* [Directions]: Leave the images out. Give every line below again, precisely.

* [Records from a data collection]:
-----

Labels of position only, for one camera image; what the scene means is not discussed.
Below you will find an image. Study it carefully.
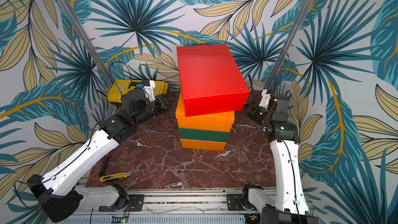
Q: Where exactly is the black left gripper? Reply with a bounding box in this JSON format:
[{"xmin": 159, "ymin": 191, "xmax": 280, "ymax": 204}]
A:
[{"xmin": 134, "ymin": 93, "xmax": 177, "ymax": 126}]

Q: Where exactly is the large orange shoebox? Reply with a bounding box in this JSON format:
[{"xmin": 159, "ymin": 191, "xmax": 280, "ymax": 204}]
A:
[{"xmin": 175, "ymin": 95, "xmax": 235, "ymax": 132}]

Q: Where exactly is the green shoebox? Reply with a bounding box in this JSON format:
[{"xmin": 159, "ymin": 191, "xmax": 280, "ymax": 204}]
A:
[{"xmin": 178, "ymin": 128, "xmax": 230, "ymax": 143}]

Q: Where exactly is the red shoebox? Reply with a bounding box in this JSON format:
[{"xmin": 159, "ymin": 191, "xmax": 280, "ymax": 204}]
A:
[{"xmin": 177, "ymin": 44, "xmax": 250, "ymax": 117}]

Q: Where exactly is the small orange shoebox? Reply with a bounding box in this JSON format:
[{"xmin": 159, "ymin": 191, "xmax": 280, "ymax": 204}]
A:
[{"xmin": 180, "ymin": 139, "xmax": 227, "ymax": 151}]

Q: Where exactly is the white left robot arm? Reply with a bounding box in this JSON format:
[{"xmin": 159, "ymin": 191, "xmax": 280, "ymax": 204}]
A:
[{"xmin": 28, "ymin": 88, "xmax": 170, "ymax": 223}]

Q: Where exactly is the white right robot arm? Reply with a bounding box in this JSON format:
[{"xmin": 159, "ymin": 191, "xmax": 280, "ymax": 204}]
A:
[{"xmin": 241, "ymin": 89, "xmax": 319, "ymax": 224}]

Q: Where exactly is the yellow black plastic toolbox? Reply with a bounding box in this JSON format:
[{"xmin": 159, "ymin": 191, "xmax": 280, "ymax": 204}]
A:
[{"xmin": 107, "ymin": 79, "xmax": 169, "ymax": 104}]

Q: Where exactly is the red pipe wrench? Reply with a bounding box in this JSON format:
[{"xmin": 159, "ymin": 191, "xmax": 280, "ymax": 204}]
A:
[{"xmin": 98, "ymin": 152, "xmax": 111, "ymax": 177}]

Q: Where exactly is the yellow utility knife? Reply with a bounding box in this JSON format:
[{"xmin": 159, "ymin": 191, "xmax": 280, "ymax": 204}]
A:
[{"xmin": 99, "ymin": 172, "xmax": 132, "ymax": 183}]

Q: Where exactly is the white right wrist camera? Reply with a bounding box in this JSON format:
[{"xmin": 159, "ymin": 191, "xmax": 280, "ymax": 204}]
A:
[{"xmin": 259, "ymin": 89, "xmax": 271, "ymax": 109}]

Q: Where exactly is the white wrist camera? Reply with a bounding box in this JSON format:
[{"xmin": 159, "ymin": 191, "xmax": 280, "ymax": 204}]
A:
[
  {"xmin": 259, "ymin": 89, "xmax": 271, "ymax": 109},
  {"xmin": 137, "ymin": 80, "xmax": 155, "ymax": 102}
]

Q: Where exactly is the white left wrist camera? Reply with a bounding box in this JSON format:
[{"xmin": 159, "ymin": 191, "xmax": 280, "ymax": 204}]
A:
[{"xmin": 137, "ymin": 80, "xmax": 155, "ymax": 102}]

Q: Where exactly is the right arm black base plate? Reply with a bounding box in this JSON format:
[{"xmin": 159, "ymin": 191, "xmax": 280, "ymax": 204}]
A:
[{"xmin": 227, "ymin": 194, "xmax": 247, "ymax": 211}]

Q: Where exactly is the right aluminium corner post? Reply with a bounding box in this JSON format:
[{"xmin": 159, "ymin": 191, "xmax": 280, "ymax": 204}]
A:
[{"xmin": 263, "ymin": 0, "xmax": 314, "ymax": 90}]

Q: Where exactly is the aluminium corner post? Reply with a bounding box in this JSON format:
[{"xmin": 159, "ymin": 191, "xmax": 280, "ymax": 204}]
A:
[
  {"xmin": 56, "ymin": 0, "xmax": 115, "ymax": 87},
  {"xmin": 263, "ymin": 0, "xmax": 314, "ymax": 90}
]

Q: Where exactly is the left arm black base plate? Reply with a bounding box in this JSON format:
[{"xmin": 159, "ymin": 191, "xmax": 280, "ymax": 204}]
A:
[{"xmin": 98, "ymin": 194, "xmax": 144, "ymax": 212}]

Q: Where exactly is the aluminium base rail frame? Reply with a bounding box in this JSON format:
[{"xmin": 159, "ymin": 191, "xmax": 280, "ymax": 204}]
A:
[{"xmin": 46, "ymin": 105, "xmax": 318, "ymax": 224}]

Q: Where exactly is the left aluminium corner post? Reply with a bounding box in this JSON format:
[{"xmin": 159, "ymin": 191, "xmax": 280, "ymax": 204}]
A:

-----

* [Response to the exercise]:
Labels of position only, for one camera image; what the scene means is not discussed.
Below you will find an image. Study it carefully.
Q: Where exactly is the black left gripper? Reply with a bounding box in this JSON format:
[{"xmin": 159, "ymin": 191, "xmax": 280, "ymax": 204}]
A:
[{"xmin": 134, "ymin": 93, "xmax": 177, "ymax": 126}]

Q: Where exactly is the large orange shoebox? Reply with a bounding box in this JSON format:
[{"xmin": 159, "ymin": 191, "xmax": 280, "ymax": 204}]
A:
[{"xmin": 175, "ymin": 95, "xmax": 235, "ymax": 132}]

Q: Where exactly is the green shoebox? Reply with a bounding box in this JSON format:
[{"xmin": 159, "ymin": 191, "xmax": 280, "ymax": 204}]
A:
[{"xmin": 178, "ymin": 128, "xmax": 230, "ymax": 143}]

Q: Where exactly is the red shoebox? Reply with a bounding box in this JSON format:
[{"xmin": 159, "ymin": 191, "xmax": 280, "ymax": 204}]
A:
[{"xmin": 177, "ymin": 44, "xmax": 250, "ymax": 117}]

Q: Where exactly is the small orange shoebox? Reply with a bounding box in this JSON format:
[{"xmin": 159, "ymin": 191, "xmax": 280, "ymax": 204}]
A:
[{"xmin": 180, "ymin": 139, "xmax": 227, "ymax": 151}]

Q: Where exactly is the white left robot arm? Reply with a bounding box in this JSON format:
[{"xmin": 159, "ymin": 191, "xmax": 280, "ymax": 204}]
A:
[{"xmin": 28, "ymin": 88, "xmax": 170, "ymax": 223}]

Q: Where exactly is the white right robot arm? Reply with a bounding box in this JSON format:
[{"xmin": 159, "ymin": 191, "xmax": 280, "ymax": 204}]
A:
[{"xmin": 241, "ymin": 89, "xmax": 319, "ymax": 224}]

Q: Where exactly is the yellow black plastic toolbox? Reply with a bounding box in this JSON format:
[{"xmin": 159, "ymin": 191, "xmax": 280, "ymax": 204}]
A:
[{"xmin": 107, "ymin": 79, "xmax": 169, "ymax": 104}]

Q: Where exactly is the red pipe wrench? Reply with a bounding box in this JSON format:
[{"xmin": 159, "ymin": 191, "xmax": 280, "ymax": 204}]
A:
[{"xmin": 98, "ymin": 152, "xmax": 111, "ymax": 177}]

Q: Where exactly is the yellow utility knife? Reply with a bounding box in this JSON format:
[{"xmin": 159, "ymin": 191, "xmax": 280, "ymax": 204}]
A:
[{"xmin": 99, "ymin": 172, "xmax": 132, "ymax": 183}]

Q: Where exactly is the white right wrist camera? Reply with a bounding box in this JSON format:
[{"xmin": 159, "ymin": 191, "xmax": 280, "ymax": 204}]
A:
[{"xmin": 259, "ymin": 89, "xmax": 271, "ymax": 109}]

Q: Where exactly is the white wrist camera? Reply with a bounding box in this JSON format:
[{"xmin": 159, "ymin": 191, "xmax": 280, "ymax": 204}]
A:
[
  {"xmin": 259, "ymin": 89, "xmax": 271, "ymax": 109},
  {"xmin": 137, "ymin": 80, "xmax": 155, "ymax": 102}
]

Q: Where exactly is the white left wrist camera? Reply with a bounding box in this JSON format:
[{"xmin": 159, "ymin": 191, "xmax": 280, "ymax": 204}]
A:
[{"xmin": 137, "ymin": 80, "xmax": 155, "ymax": 102}]

Q: Where exactly is the right arm black base plate? Reply with a bounding box in this JSON format:
[{"xmin": 159, "ymin": 191, "xmax": 280, "ymax": 204}]
A:
[{"xmin": 227, "ymin": 194, "xmax": 247, "ymax": 211}]

Q: Where exactly is the right aluminium corner post? Reply with a bounding box in this JSON format:
[{"xmin": 159, "ymin": 191, "xmax": 280, "ymax": 204}]
A:
[{"xmin": 263, "ymin": 0, "xmax": 314, "ymax": 90}]

Q: Where exactly is the aluminium corner post? Reply with a bounding box in this JSON format:
[{"xmin": 159, "ymin": 191, "xmax": 280, "ymax": 204}]
A:
[
  {"xmin": 56, "ymin": 0, "xmax": 115, "ymax": 87},
  {"xmin": 263, "ymin": 0, "xmax": 314, "ymax": 90}
]

Q: Where exactly is the left arm black base plate? Reply with a bounding box in this JSON format:
[{"xmin": 159, "ymin": 191, "xmax": 280, "ymax": 204}]
A:
[{"xmin": 98, "ymin": 194, "xmax": 144, "ymax": 212}]

Q: Where exactly is the aluminium base rail frame? Reply with a bounding box in this JSON format:
[{"xmin": 159, "ymin": 191, "xmax": 280, "ymax": 204}]
A:
[{"xmin": 46, "ymin": 105, "xmax": 318, "ymax": 224}]

Q: Where exactly is the left aluminium corner post? Reply with a bounding box in this JSON format:
[{"xmin": 159, "ymin": 191, "xmax": 280, "ymax": 204}]
A:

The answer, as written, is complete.